“Lifestyles, values, and self-perceptions of most American adults have undergone change” — Barna Research

American faith trends opportunity for Christian community

2002. More than two out of three American adults and more than four out of five teenagers believe that truth is always relative to the individual and circumstances, according to Californian-based Barna Research. Surveys conducted in 2002 revealed that most of these people describe themselves as followers of Jesus Christ and say that the Bible is accurate in all its teachings.

“By claiming the authority to determine right from wrong, we crown ourselves the kings and queens of reality, yet we have no such authority, and we constantly pay the price for the arrogance of believing and acting like we are in control of our destiny and experience,” says Barna Research President George Barna.

“Americans are seeking the usual life outcomes – security, comfort, significance, belonging and meaning. To accomplish those ends, they are reaching out for connections and insights that will enhance their life.”

Despite the flux in many dimensions of Americans’ lives, a study in October by the Barna group shows that most people have retained traditional views about life after death.

Although the lifestyles, values, and self-perceptions of most adults have undergone change – and millions of Americans have embraced many elements of a post-modern worldview – the majority continues to believe that there is life after death, that everyone has a soul, and that heaven and hell exist. Still, more than fifty million adults are uncertain regarding their personal eternal fate.

Mr Barna noted, “Americans’ willingness to embrace beliefs that are logically contradictory and their preference for blending different faith views together create unorthodox religious viewpoints.”

Photo by Julia Volk on Pexels.com

He said that among born again Christians 10% believe that people are reincarnated after death, 29% claim it is possible to communicate with the dead, and 50% contend that a person can earn salvation based upon good works, and these people also believe they will experience eternal existence in Heaven solely because they have confessed their sins to God and are depending upon Jesus Christ to spare them from eternal punishment or rejection.

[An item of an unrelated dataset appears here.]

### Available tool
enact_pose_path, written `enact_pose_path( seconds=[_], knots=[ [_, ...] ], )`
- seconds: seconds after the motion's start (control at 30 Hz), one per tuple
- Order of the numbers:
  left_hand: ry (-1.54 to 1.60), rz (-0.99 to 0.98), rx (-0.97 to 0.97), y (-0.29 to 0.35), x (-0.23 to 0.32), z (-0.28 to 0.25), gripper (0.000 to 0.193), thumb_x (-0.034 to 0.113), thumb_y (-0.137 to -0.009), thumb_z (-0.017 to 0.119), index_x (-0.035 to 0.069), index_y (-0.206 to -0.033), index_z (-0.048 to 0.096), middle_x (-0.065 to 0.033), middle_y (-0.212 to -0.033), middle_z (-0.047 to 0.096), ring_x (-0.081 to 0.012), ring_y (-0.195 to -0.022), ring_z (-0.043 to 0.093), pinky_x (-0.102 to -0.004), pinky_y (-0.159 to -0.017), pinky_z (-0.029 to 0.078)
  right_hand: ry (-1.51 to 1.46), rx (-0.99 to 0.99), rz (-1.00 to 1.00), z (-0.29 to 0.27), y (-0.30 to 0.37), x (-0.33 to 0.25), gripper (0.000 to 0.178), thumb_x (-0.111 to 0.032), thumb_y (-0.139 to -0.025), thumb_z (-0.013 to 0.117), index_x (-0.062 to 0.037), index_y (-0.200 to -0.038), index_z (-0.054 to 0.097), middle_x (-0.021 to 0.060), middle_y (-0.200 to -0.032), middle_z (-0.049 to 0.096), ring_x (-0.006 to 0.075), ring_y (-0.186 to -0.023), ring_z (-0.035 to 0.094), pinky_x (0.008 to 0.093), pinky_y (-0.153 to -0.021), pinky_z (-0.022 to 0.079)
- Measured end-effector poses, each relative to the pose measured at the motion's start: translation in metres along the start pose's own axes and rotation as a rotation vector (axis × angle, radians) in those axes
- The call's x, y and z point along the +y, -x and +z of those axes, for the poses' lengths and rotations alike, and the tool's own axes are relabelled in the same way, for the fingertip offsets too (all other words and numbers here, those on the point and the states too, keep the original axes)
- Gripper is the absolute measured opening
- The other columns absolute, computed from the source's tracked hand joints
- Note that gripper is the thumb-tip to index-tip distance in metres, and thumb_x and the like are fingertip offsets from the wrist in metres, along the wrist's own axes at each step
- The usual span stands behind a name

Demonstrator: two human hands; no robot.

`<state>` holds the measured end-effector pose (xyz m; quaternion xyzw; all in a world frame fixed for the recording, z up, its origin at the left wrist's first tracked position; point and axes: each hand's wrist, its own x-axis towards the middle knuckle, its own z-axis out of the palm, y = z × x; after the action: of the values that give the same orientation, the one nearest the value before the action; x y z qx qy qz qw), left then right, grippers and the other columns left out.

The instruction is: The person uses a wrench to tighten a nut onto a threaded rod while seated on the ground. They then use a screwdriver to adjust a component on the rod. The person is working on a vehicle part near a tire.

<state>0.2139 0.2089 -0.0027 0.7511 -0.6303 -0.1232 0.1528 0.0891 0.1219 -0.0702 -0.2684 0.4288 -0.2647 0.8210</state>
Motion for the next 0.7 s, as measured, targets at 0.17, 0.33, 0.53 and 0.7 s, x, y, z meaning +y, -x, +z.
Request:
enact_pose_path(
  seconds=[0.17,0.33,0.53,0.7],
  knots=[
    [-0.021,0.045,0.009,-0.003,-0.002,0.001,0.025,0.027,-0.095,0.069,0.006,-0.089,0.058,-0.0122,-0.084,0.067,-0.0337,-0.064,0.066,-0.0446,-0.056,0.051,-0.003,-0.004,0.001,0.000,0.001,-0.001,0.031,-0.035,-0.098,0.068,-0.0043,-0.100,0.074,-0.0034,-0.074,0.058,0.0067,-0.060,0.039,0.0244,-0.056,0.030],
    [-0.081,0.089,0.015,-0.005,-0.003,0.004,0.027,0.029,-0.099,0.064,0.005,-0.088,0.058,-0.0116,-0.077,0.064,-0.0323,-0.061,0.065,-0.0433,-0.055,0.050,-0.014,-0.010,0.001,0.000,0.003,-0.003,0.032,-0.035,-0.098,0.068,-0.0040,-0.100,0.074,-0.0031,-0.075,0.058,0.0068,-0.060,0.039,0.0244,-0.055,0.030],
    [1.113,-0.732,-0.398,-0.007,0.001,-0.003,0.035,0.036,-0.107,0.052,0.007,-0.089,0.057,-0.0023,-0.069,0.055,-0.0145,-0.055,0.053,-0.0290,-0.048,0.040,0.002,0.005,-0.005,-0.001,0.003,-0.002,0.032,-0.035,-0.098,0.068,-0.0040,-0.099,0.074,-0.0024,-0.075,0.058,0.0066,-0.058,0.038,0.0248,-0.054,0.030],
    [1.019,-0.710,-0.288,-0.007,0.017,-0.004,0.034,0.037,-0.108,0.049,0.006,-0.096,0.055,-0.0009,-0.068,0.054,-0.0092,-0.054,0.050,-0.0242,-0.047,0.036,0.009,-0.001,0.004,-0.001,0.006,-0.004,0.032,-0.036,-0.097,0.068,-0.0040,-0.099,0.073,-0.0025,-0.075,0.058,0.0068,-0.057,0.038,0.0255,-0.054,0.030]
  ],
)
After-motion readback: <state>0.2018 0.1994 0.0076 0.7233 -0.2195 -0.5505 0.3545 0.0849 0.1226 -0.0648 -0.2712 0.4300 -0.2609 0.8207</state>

“Many committed born again Christians believe that people have multiple options for gaining entry to Heaven. They are saying ‘Personally, I am trusting Jesus Christ as my means of gaining God’s permanent favour and a place in Heaven – but someone else could get to Heaven based upon living an exemplary life.

Millions of Americans have redefined grace to mean that God is so eager to save people from Hell that He will change His nature and universal principles for their individual benefit. It is astounding how many people develop their faith according to their feelings or cultural assumptions rather than biblical teachings.

Mr Barna concluded after conducting the 2002 surveys that many Americans have fallen in love with faith rather than the object of their faith.

“It’s much less demanding to be devoted to the idea of faith than to invest yourself in a true relationship with the living God.”

“More than four out of five adults claim that their religious faith is important in their life today and most Americans already try to integrate elements of faith-based decision-making into their daily experience.

Faith groups who can read the culture, translate core faith principles into relevant practices, and provide valued guidance without compromising their fundamentals will be taken seriously by Americans.

“The more effective Christian communities become at tying their faith principles to lifestyle choices, the more appealing they will be to the millions of Americans who are drowning in the whirlpool of cultural change.”

The Barna Research Group, Ltd. is an independent marketing research company located in southern California. Since 1984 it has been studying cultural trends related to values, beliefs, attitudes, and behaviours.